He thought he could.
He was pretty damn sure he could.
Jazz tightened his grip on the edge of the table until the blood drained from his fingers.
You don’t need a weapon
, he told himself
. You don’t need—
—wakey, wakey—
—do it!
“Don’t be nervous, kid,” the warden said, mistaking Jazz’s white knuckles for nerves, not restraint. “My men’ll make sure you’re safe.”
“I’m fine,” he replied. “You always accompany your prisoners’ guests?”
The warden burst out laughing—for such a big, impressive man, he had a surprisingly high and trembly laugh. Jazz found himself wanting to rip out the man’s larynx. Kill that girlie laugh.
Instead, he smiled his best, most polite smile and pretended that he didn’t want to kill the guy.
A buzzer sounded. Through a barred slot at eye level in the second door, Jazz saw a CO’s face. “Prisoner!” the man barked.
The warden nodded and one of the COs in the room opened that door. The barking CO entered the room and stepped aside.
Jazz laid his eyes on his father, in the flesh, for the first time in four years.
Billy Dent looked…
He looked happy.
His mouth was twisted in a wry grin, his eyes wide and alight with what some people—none of them in this room—might mistake for an impish glee. He carried himself with a loose swagger, as if he expected music to strike up at any moment and he was trying to decide if he would dance or not. He wore bright orange prison-issue pants and a matching shirt, unbuttoned, with a clean white T-shirt underneath.

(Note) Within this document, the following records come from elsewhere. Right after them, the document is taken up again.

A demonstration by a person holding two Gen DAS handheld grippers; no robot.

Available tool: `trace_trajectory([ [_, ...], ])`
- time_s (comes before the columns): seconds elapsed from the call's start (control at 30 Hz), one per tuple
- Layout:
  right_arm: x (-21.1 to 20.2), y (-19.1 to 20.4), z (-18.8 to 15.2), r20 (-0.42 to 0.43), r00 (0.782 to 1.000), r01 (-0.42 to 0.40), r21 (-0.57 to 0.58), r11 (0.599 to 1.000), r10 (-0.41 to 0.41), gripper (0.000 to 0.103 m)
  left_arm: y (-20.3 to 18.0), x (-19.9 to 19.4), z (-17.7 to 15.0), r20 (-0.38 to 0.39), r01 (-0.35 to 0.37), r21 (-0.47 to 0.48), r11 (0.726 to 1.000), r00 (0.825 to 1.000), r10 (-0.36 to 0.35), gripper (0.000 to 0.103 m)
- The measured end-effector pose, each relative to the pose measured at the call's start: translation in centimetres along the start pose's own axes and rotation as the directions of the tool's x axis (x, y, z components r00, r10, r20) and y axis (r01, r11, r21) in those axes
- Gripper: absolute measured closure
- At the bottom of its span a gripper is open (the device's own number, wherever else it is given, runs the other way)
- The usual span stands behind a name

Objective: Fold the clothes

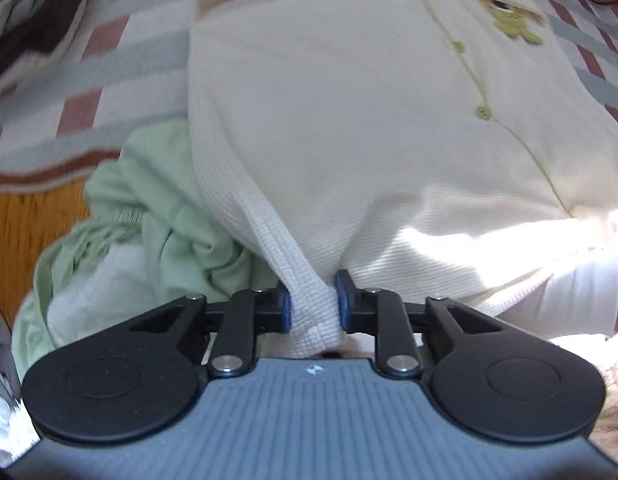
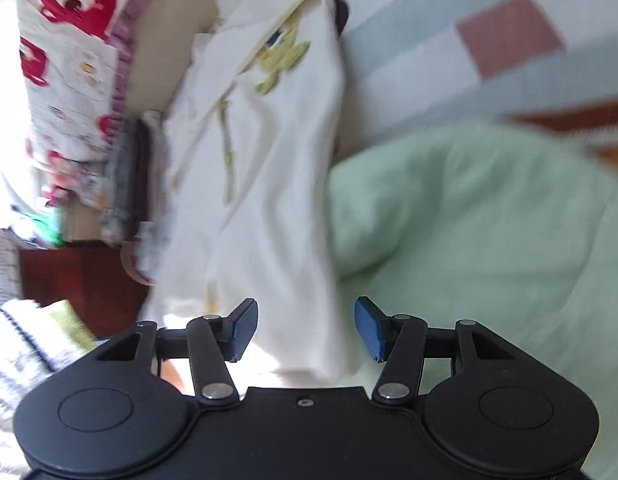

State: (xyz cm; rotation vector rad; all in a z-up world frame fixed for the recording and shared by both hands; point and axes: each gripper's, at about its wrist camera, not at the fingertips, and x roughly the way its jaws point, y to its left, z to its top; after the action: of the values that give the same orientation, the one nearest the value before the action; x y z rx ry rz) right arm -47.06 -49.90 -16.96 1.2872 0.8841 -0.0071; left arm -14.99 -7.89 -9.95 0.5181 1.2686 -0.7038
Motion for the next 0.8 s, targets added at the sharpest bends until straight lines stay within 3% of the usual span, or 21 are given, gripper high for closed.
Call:
trace_trajectory([
  [0.03,0.0,0.0,-0.4,0.025,1.000,-0.016,-0.006,1.000,0.016,0.045,-0.1,-0.1,0.0,0.020,-0.010,0.006,1.000,1.000,0.010,0.091],
  [0.07,0.3,-0.1,-0.4,0.052,0.999,-0.003,-0.012,1.000,0.004,0.057,-0.2,-0.1,0.0,0.037,-0.023,0.010,1.000,0.999,0.022,0.092],
  [0.1,0.8,-0.1,-0.3,0.060,0.998,0.012,-0.025,1.000,-0.010,0.073,-0.2,-0.1,0.0,0.049,-0.042,0.012,0.999,0.998,0.041,0.095],
  [0.13,1.3,0.0,-0.1,0.066,0.998,0.027,-0.038,0.999,-0.024,0.097,-0.1,-0.1,0.0,0.062,-0.058,0.014,0.998,0.996,0.057,0.096],
  [0.3,1.8,3.7,1.9,0.119,0.993,0.045,-0.214,0.976,-0.020,0.098,-0.3,-2.2,1.7,0.191,-0.099,0.045,0.994,0.977,0.089,0.097],
  [0.43,1.1,7.7,5.8,0.194,0.980,0.025,-0.322,0.946,0.040,0.098,-0.6,-3.8,5.4,0.319,-0.106,0.010,0.994,0.943,0.097,0.097],
  [0.63,1.5,13.7,10.8,0.309,0.951,0.148,-0.475,0.867,0.007,0.098,-0.8,-3.9,11.3,0.442,-0.129,-0.022,0.991,0.888,0.126,0.097],
  [0.8,1.6,17.6,15.6,0.392,0.919,0.263,-0.528,0.807,-0.043,0.098,0.9,-3.0,16.9,0.496,-0.193,-0.036,0.981,0.848,0.185,0.097],
])
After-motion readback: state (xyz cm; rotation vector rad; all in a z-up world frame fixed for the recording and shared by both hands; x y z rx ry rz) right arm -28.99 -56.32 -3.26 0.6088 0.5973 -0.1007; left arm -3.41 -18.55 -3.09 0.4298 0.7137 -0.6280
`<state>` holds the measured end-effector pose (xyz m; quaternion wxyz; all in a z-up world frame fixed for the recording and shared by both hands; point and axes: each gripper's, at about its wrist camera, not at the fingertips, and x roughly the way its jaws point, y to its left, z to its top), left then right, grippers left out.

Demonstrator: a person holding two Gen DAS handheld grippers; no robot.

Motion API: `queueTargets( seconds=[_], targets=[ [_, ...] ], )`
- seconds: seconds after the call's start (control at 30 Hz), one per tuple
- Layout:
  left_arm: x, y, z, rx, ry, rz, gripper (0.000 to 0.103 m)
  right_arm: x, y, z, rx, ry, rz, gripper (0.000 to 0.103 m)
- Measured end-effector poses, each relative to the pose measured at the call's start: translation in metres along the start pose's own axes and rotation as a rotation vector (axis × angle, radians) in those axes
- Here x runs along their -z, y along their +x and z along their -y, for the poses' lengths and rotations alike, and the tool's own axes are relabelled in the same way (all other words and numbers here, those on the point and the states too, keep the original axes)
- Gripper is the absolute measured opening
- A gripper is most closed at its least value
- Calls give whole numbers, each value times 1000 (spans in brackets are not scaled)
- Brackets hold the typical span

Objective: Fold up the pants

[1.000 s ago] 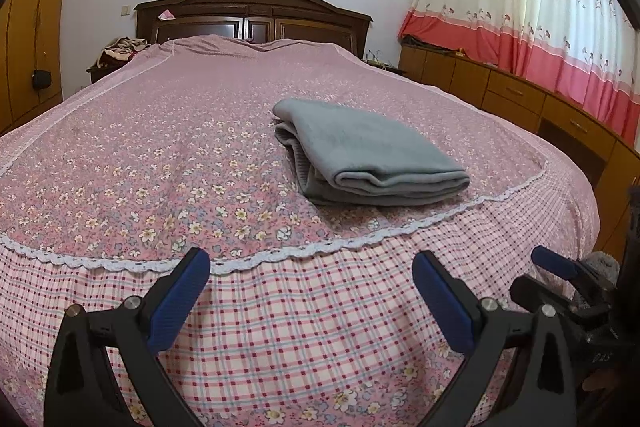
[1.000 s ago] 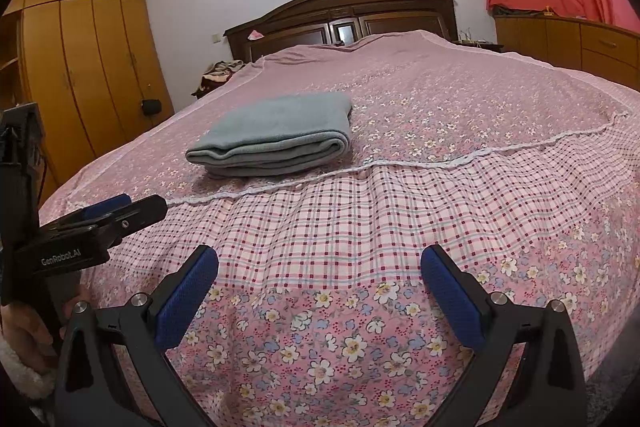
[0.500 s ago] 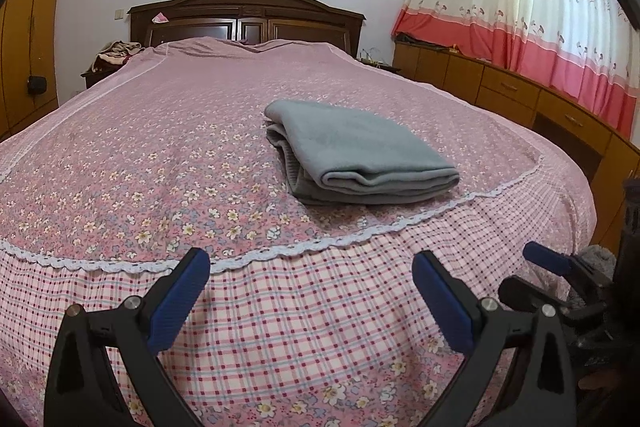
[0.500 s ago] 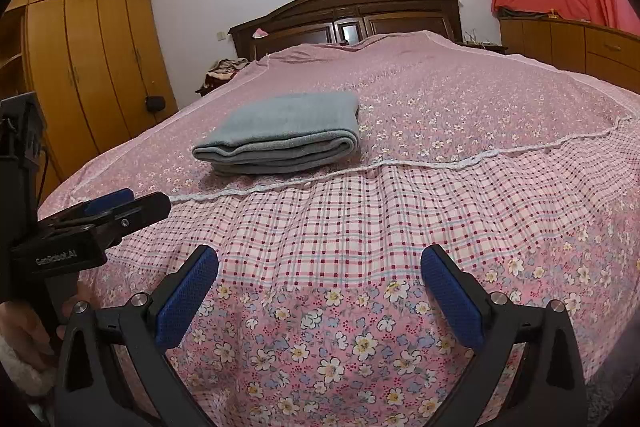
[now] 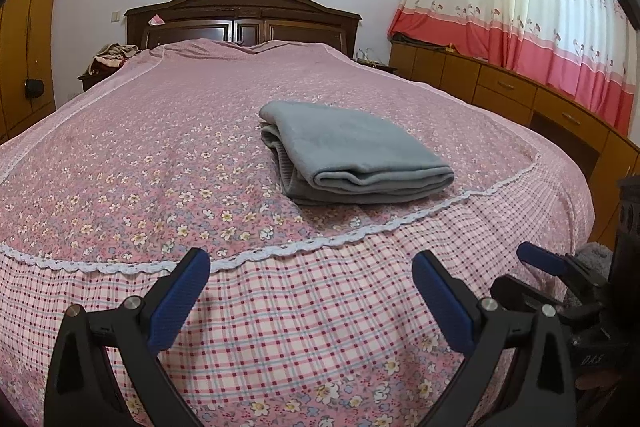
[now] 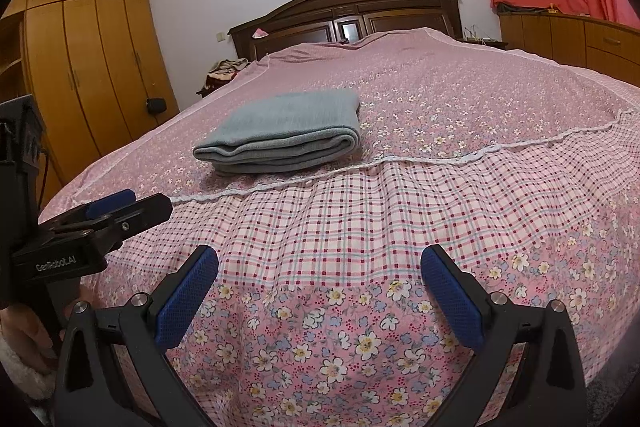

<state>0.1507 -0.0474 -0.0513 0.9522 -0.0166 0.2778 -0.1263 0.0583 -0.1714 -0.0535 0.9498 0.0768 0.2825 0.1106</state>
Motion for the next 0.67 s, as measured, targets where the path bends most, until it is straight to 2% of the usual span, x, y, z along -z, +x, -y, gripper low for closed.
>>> queueTargets(
  seconds=[0.67],
  targets=[
    [-1,-4,0,-2,-12,2,103,1,4,-1,-17,-6,-3,103]
  ],
)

Jazz had somehow expected Billy to be grimy. Filthy. Covered with soot and cinder and dust. Instead, he was disappointed to see that Billy looked like he’d just come from a shower to a wardrobe of fresh laundry. His sandy-blond hair, no longer shaved and a bit longer than Jazz had ever seen it, was clean and combed back.
“Welcome, Billy,” the warden said with a sneer. “This here’s the visitors’ room. Figure I need to introduce it to you, since you haven’t had any use for it.”
Billy shuffled in. He was shackled, hand and foot. He had roughly three inches of play between his wrists, maybe five inches between his ankles. A longer chain ran between the ones binding his limbs, just short enough that he had to stoop an inch. He jangled and clanked. Another CO stood behind him. So, two had come in with him, two were already here, and there was the warden. Five men between Billy and Jazz, and Jazz still felt like Billy was in control of the room. His father stared straight at him, that smile still twisting his lips, that light in his eyes never dimming.
“Read him the riot act,” the warden said to the lead CO, and then he left the room.
“Now it’s fun-time, Billy,” the CO said, his voice no-nonsense. “I’m only gonna tell you this once, so y’all listen careful, okay? Here’s how it’s gonna be. You’re gonna sit in this here seat. I’m gonna shackle you to the table. Me and my men’ll be on the other side of that there door.”
He pointed. Jazz watched his father’s eyes. They didn’t move at all; Billy was still staring at him. It was as though Jazz were the only other person in the room.
“The door ain’t gonna be locked. I want you to pretend there’s an invisible fence halfway down that table. Right smack in the middle. You touch that fence, you lean forward too much, and we’re gonna come through that door and we’re gonna hurt you, Billy. Now, I don’t mean we’re gonna hit you with the clubs or give you the Taser. It’s gonna be a big hurt, Billy. A bad hurt. It’s gonna go on a long time. Your boy here will be home in bed and it’ll still be going on, see? I’m trying to impress upon y’all how serious this hurtin’ is gonna be. Do we understand each other?”
Without removing his gaze from Jazz, Billy Dent nodded once.
The lead guard looked over at Jazz again. “You sure about this, kid?”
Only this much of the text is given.